Doesn't it just make your day when you get your mail and it's a notice from the IRS?
In this case, it turns out there was a query on our 2002 tax return alleging that we underreported our income by $308,000. Why, you inquire curiously, did the IRS think we had underreported our 2002 income by $308,000? Because, dear reader, when we had to file bankruptcy and lost our house, GMAC misreported the payoff of our mortgage through the short sale not as "debt paid off" but as "debt cancelled." They also neglected to inform the IRS that this was a real estate mortgage. The consequence of this is that, because of GMAC misreporting it, the IRS now considered that paid-off $308,000 debt (paid off not by us, but by the new owners of our house) as income.

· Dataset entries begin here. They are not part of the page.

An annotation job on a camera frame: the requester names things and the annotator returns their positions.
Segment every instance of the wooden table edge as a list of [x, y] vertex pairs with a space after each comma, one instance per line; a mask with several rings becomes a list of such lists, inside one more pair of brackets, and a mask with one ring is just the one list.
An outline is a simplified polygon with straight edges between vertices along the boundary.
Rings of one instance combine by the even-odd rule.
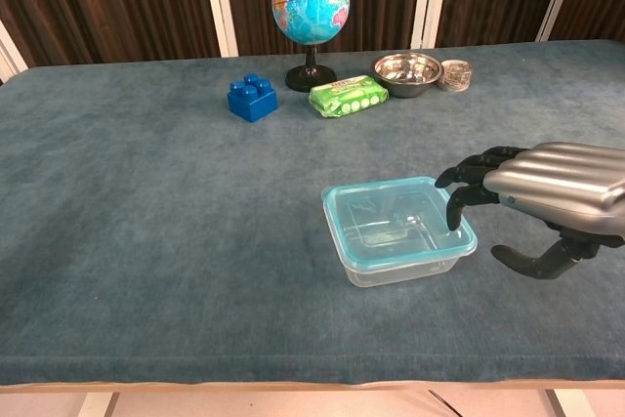
[[471, 389], [497, 390], [553, 390], [553, 389], [601, 389], [623, 390], [625, 380], [570, 381], [554, 379], [508, 380], [494, 382], [431, 382], [390, 381], [359, 385], [341, 383], [25, 383], [0, 386], [0, 394], [18, 393], [188, 393], [188, 392], [267, 392], [267, 391], [402, 391], [428, 390], [440, 385], [461, 385]]

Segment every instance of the metal bowl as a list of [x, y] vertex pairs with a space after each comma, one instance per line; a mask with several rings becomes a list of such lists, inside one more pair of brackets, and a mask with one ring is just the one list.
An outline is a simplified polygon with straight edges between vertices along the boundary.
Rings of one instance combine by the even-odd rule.
[[372, 69], [373, 78], [399, 98], [418, 97], [442, 74], [438, 60], [419, 53], [384, 56], [373, 63]]

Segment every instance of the blue lego brick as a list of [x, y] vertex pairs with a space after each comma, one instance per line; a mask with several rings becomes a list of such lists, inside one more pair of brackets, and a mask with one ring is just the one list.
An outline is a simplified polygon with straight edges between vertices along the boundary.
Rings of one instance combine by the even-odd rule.
[[268, 79], [250, 73], [242, 82], [230, 83], [228, 107], [230, 112], [247, 121], [258, 121], [277, 109], [277, 93]]

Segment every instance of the map on globe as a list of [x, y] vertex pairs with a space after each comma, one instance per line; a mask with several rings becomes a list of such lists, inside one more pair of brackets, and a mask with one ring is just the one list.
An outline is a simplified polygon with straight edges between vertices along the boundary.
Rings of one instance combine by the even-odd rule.
[[348, 19], [350, 0], [271, 0], [273, 18], [296, 43], [313, 45], [332, 39]]

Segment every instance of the teal container rim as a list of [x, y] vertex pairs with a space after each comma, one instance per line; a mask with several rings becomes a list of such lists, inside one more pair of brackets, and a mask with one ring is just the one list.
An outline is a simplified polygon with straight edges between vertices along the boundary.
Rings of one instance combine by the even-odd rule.
[[458, 230], [463, 231], [468, 236], [468, 241], [460, 246], [454, 246], [452, 248], [444, 248], [436, 251], [423, 251], [420, 253], [403, 254], [400, 256], [387, 256], [381, 257], [377, 262], [371, 262], [367, 260], [361, 260], [358, 256], [354, 255], [352, 250], [348, 247], [346, 238], [342, 232], [337, 229], [336, 218], [336, 201], [335, 196], [339, 192], [361, 190], [367, 188], [377, 187], [397, 187], [406, 186], [411, 183], [423, 184], [426, 183], [432, 186], [432, 190], [437, 192], [445, 204], [449, 200], [449, 192], [444, 188], [436, 188], [434, 186], [435, 179], [429, 176], [418, 176], [409, 178], [400, 178], [396, 180], [383, 180], [375, 181], [371, 183], [353, 184], [344, 186], [335, 186], [331, 188], [325, 188], [321, 192], [321, 199], [323, 200], [323, 210], [325, 212], [326, 220], [334, 239], [337, 250], [340, 250], [339, 257], [347, 269], [357, 272], [371, 273], [373, 271], [389, 271], [392, 269], [405, 268], [407, 266], [414, 266], [419, 264], [428, 264], [438, 261], [444, 261], [448, 259], [460, 258], [463, 256], [469, 256], [478, 247], [478, 237], [476, 233], [469, 225], [469, 222], [463, 216], [460, 227]]

It's straightened out now, and we should have a notice in the mail (in 6 to 8 weeks, the IRS rep told me) stating that it has in fact been corrected, that no changes were made to our return, and we do not owe any tax. (Which is just as well, because $308,000 of income would probably put us in about the 40% tax bracket, which would be $100,000 to $120,000 of tax, and it'd take a damned long time to pay that off considering that our total documented income last year was $330.)
One way or another, considering the number of times GMAC screwed up, stalled, and/or threw deliberate obstables in our way at the time, and now this, I'm seriously starting to wonder whether this misreporting was intentional and malicious. As the saying goes (variously attributed to Ian Fleming and Al Capone), "Once is happenstance, twice is coincidence, three times is enemy action."
We're now wondering whether, should we ever manage to buy a house again, we can manage to get a clause inserted into the loan agreement stating that the loan may not be resold to GMAC or any subsidiary thereof. Because if these people aren't actively malicious, the only other possible conclusion is that they're totally fucking incompetent.